Other Factors to be Considered in Oil Skimming

There are also many factors that need to be considered when choosing the correct type of oil skimmer to fit the appropriate application. Factors such as water level fluctuation, water temperature, pH level, the use of rust inhibitors, the amount of oil to be skimmed, quality, and cost, must all be considered when selecting an oil skimmer.

The use of rust inhibitors, high temperatures, and variable pH levels can affect the skimmers ability to pick up oil. Most skimmer manufacturers use a variety of materials for the skimming medium such as plastic, stainless steel, or poly blends to match the solution in which they will be used.

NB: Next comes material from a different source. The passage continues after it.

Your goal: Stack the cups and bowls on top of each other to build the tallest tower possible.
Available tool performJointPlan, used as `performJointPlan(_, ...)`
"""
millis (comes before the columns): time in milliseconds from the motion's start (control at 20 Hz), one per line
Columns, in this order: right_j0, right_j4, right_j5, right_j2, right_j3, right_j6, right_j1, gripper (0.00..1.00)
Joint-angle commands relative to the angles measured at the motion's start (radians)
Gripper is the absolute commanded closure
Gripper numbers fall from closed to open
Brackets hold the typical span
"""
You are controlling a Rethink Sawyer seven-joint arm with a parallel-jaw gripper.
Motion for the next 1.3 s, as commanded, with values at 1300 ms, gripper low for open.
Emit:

There are a multitude of oil skimmers on the market today. One of the most important things to be considered is the quality of the unit to be purchased. Points of interest should include construction materials, motor design, and the type of warranty that is offered. Is the skimmer housing made of metal or plastic? Is the motor fan-cooled? Does the motor use needle bearings or bronze bearings? How long does the warranty last and what does it cover? Most oil skimmers will perform as advertised, but remember the old adage that “you get what you pay for”.


To learn more about oil skimmers, please contact our experts at 440-543-7400 or visit our website: www.abanaki.com


Abanaki has a new reference that can help you choose the right skimmer and the right size to ensure years of worry-free operation.

Click button below to access our “How to Successfully Implement Oil Skimmers” webinar to learn how to get the most out of your skimmer.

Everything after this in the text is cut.